Elsie shut her eyes. It was with her still: Helen’s strawberry face staring up from the carpet in all its mangled horror. ‘How? How could this happen?’

Sarah took a trembling breath. ‘We had the constable come down from Torbury St Jude. Then some inspectors. Peters gave a statement. From all they can conjecture, it was some kind of terrible accident. Helen must have been cleaning the stag, they said, when . .


Lights flashed behind her eyelids. ‘But you don’t believe that, Sarah. I can hear it in your voice. You don’t believe a word of it.’

She felt Sarah edge closer. ‘No, I don’t.’ ‘Tell me.’

Sarah burst into tears.

Elsie’s eyes snapped open. Sarah’s face was scrunched into a wet, red mess. She struggled to breathe through her heaving sobs. ‘Sarah? What is it?’

‘This is my fault. It is all my f-fault.’ ‘How can you possibly think that?’

Sarah’s jaw quivered. ‘I – Oh, how can I tell you? It was me, Mrs Bainbridge. I t-took your d-diamonds!’

Vomit rose to the back of her throat. Mabel did not steal the diamonds: she was innocent. Innocent and pushed to a desperate act through Elsie’s mistake.

‘I just wanted something f-from my f-family. Then Mabel got into trouble and I – I didn’t know what to do. I never thought . . .’

Blood, running hot over her hands.

‘I was going to tell you at Easter,’ Sarah gabbled on. ‘I was going to tell everyone the truth, I swear it. But then Helen decided that the companions must have stolen the necklace! She . . .’ Sarah screwed up her mouth, pained. ‘She wanted to burn them again. She took Hetta from me and threw her onto the kitchen fire!’

Weak and sick, Elsie pressed her hands to her temples. ‘I don’t understand. Why did she suspect the companions?’

‘That’s what Mrs Holt didn’t tell you. There was a companion, Elsie, in the kitchen with Mabel. One I have never seen before, some kind of cook.’

Pinpricks ran up Elsie’s arms. ‘I saw a companion of my own mother, Sarah, standing in the window. Right where the handprint was.’

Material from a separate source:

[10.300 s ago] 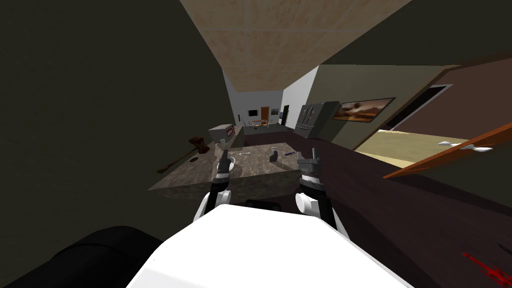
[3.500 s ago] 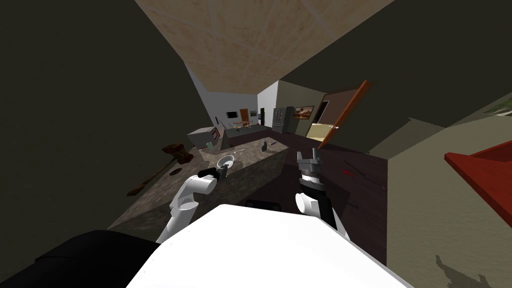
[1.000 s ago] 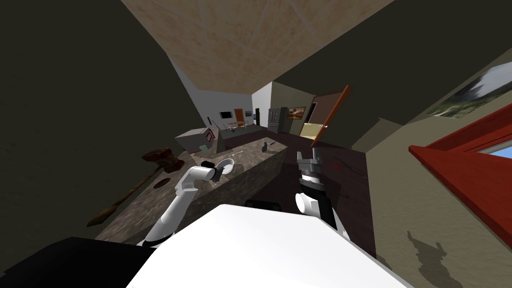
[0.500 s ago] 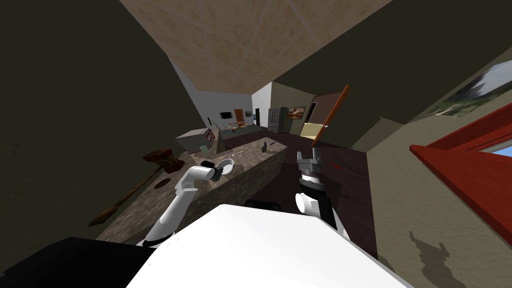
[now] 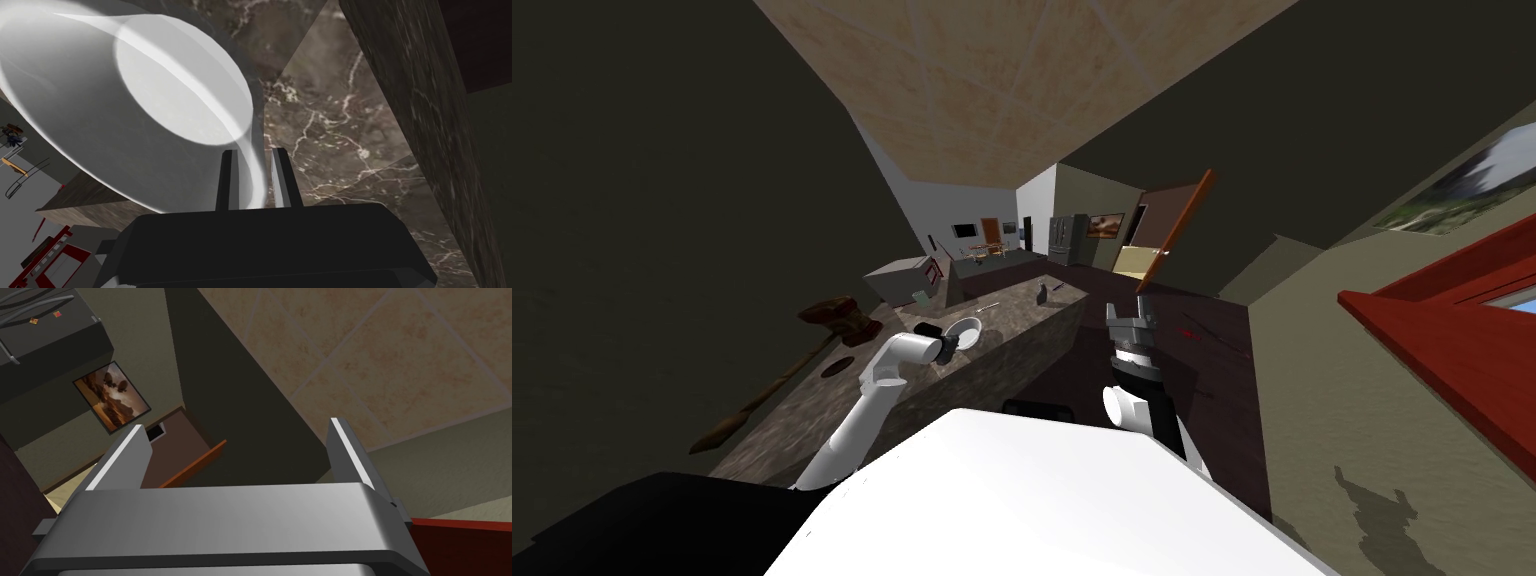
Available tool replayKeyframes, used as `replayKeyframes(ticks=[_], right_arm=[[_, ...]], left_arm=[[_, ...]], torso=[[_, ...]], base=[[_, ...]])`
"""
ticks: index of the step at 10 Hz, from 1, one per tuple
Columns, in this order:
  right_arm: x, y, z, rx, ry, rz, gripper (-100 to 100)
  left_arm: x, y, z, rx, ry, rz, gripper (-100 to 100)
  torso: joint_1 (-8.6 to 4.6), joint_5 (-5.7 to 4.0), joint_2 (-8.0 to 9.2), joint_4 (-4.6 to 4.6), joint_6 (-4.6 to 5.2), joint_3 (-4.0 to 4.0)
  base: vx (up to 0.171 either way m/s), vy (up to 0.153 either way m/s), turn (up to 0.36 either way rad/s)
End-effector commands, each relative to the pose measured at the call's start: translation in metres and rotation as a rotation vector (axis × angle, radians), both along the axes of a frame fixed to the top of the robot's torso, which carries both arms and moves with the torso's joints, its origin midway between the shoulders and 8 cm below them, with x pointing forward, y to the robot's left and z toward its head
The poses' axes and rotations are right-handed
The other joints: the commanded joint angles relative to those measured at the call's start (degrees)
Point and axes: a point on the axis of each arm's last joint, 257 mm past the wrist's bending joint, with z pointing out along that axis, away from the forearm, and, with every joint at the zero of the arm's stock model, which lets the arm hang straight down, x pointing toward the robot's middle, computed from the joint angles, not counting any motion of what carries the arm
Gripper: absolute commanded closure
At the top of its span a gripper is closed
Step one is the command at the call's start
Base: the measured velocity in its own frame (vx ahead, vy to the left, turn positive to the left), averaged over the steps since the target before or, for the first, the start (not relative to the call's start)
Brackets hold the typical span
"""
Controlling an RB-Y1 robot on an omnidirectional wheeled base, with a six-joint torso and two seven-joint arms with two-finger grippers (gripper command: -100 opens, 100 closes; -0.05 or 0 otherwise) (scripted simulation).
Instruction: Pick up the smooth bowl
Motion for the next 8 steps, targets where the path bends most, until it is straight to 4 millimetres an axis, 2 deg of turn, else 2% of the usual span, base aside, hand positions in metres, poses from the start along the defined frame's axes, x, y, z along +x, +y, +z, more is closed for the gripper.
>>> replayKeyframes(ticks=[1,6,7,8], right_arm=[[0.000,0.000,0.000,0.000,0.000,0.000,0],[0.000,0.000,0.000,0.000,0.000,0.000,0],[0.000,0.000,0.000,0.000,0.000,0.000,0],[0.000,0.000,0.000,0.000,0.000,0.000,0]], left_arm=[[-0.004,-0.005,0.003,0.000,0.001,-0.001,100],[-0.018,-0.022,0.013,-0.001,0.004,-0.006,100],[-0.016,-0.020,0.011,-0.001,0.003,-0.007,100],[-0.016,-0.021,0.011,-0.001,0.003,-0.007,0]], torso=[[0.00,0.00,0.00,0.00,0.00,0.00],[-0.12,-0.09,0.02,0.03,0.02,0.02],[-0.14,-0.10,0.03,0.03,0.01,0.03],[-0.17,-0.11,0.05,0.04,-0.01,0.04]], base=[[0.017,0.034,0.010],[0.023,0.026,0.010],[0.008,0.010,-0.002],[0.000,0.000,0.000]])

‘You see? They are multiplying. I think fire only makes them more powerful. And there never would have been a fire, were it not for my stupid, stupid—’

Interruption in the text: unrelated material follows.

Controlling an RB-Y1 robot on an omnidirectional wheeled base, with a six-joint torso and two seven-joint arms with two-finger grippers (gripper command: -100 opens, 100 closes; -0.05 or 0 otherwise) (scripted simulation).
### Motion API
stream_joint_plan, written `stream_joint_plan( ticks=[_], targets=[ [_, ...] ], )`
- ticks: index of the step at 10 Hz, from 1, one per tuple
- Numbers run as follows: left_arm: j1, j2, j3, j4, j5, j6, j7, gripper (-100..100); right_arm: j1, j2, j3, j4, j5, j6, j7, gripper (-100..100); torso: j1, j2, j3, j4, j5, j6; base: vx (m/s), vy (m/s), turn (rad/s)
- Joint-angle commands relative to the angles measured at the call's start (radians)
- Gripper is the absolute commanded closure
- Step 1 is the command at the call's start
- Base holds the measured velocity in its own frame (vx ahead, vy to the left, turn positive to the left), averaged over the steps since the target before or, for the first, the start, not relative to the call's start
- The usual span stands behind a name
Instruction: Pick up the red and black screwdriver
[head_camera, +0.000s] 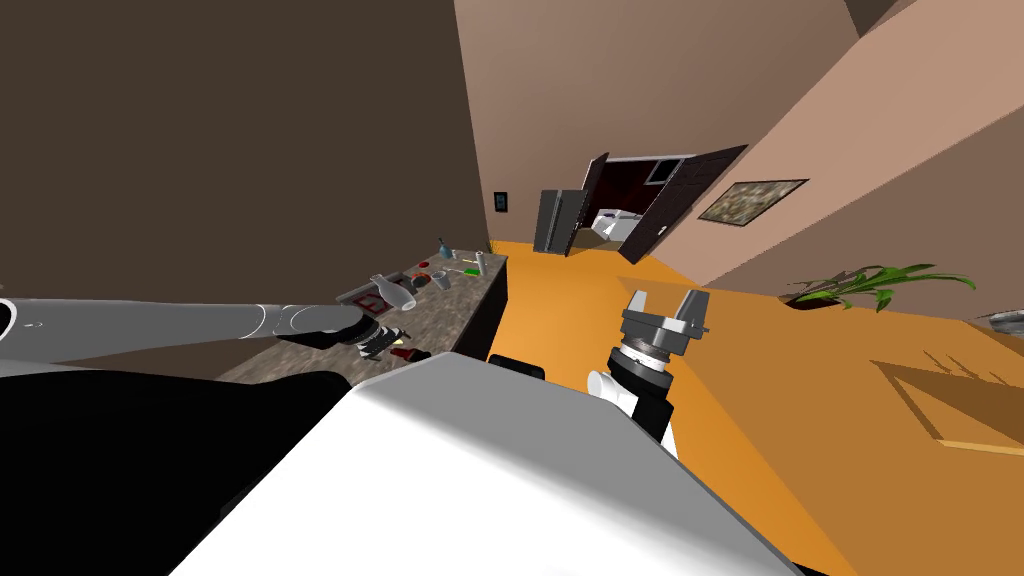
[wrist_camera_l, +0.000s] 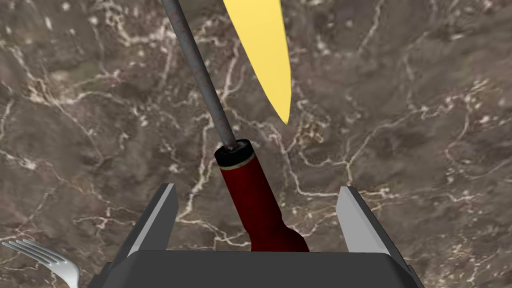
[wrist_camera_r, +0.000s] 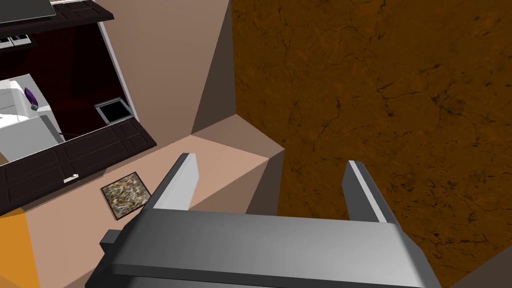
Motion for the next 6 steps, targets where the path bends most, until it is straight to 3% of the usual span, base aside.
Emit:
stream_joint_plan(
  ticks=[1,2,6],
  targets=[
    [0.000,0.000,0.000,0.000,0.000,0.000,0.000,0,0.000,0.000,0.000,0.000,0.000,0.000,0.000,0,0.000,0.000,0.000,0.000,0.000,0.000,0.000,0.000,0.000],
    [0.009,-0.012,-0.028,-0.006,-0.010,0.036,-0.002,-100,0.000,0.000,0.000,0.000,0.000,0.000,0.000,0,-0.002,0.000,0.000,0.000,-0.001,0.000,0.026,-0.004,-0.065],
    [0.024,-0.031,-0.074,-0.016,-0.027,0.096,-0.006,-100,0.000,0.000,0.000,0.000,0.000,0.000,0.000,0,-0.003,-0.002,-0.001,-0.001,-0.001,0.000,0.032,-0.006,-0.037]
  ],
)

‘You could have asked me for the diamonds,’ Elsie cut in. ‘I would not have refused you.’

Sarah hung her head. ‘I am so ashamed. It is almost as if . . . I could not help myself. But it is not only me. Hetta was obsessed with them too, obsessed with the companions and the diamond necklace. I’ve been looking at the records Mr Underwood brought, finding out all I can about Anne. Usually there is scant material to go on for a woman in the sixteen-hundreds, but I found records on Anne because . . . because of the way she died.’

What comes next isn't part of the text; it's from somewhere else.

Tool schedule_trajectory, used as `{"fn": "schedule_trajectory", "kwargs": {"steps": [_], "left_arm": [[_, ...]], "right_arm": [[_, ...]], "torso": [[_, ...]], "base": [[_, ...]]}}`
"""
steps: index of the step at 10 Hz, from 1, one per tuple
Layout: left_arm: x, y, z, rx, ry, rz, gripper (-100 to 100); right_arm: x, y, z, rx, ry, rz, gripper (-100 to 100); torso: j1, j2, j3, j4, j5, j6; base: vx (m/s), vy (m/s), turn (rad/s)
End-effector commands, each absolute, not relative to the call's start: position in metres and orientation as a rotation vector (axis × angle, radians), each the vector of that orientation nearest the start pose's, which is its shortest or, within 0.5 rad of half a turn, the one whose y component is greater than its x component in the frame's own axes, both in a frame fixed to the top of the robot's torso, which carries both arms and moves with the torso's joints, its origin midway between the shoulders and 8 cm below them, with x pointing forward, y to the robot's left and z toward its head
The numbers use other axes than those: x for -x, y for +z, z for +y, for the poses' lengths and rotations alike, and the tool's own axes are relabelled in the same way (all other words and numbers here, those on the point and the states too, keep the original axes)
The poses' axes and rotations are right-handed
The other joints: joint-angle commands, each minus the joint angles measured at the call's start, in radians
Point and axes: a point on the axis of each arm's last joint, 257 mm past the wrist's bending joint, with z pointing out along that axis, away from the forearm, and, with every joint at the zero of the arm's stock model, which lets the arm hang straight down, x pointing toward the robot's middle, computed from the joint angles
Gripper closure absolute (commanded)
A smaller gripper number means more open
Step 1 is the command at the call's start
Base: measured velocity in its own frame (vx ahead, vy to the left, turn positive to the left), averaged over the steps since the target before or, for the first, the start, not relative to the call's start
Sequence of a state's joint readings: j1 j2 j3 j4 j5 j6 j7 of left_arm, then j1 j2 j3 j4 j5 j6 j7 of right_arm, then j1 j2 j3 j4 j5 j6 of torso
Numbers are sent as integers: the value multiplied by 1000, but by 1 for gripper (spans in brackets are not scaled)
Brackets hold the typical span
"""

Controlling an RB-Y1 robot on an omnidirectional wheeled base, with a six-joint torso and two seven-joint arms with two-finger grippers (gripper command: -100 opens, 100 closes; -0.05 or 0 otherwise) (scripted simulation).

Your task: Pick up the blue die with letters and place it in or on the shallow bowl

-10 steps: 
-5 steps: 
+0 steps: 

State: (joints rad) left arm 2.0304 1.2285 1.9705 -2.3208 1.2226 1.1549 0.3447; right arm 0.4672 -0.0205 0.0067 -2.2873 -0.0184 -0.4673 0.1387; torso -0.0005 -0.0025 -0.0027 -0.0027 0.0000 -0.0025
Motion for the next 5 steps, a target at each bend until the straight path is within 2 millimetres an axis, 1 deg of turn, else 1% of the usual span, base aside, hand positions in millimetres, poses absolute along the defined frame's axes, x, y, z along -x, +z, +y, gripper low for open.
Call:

Elsie could not bring herself to ask.

‘She was burnt,’ Sarah whispered. ‘Burnt at the stake for a witch.’ ‘A witch? She is the witch the villagers still fear?’

‘Yes. And with good reason. The records say she killed people, Elsie. But in the diary, she is not wicked. She thought she was using white magic, the old herbal remedies of the wise-women. But she must have made a mistake. Her poor daughter was born without a proper tongue and something else, something evil . . .’

Elsie didn’t want to believe it. At the factory, she had talked herself out of believing it. But here, back in this house where Rupert had died, where his siblings had died, she could feel it. The old, old fear. No amount of reason or logic could erase that feeling. She had known evil from a child – recognised its velvet voice.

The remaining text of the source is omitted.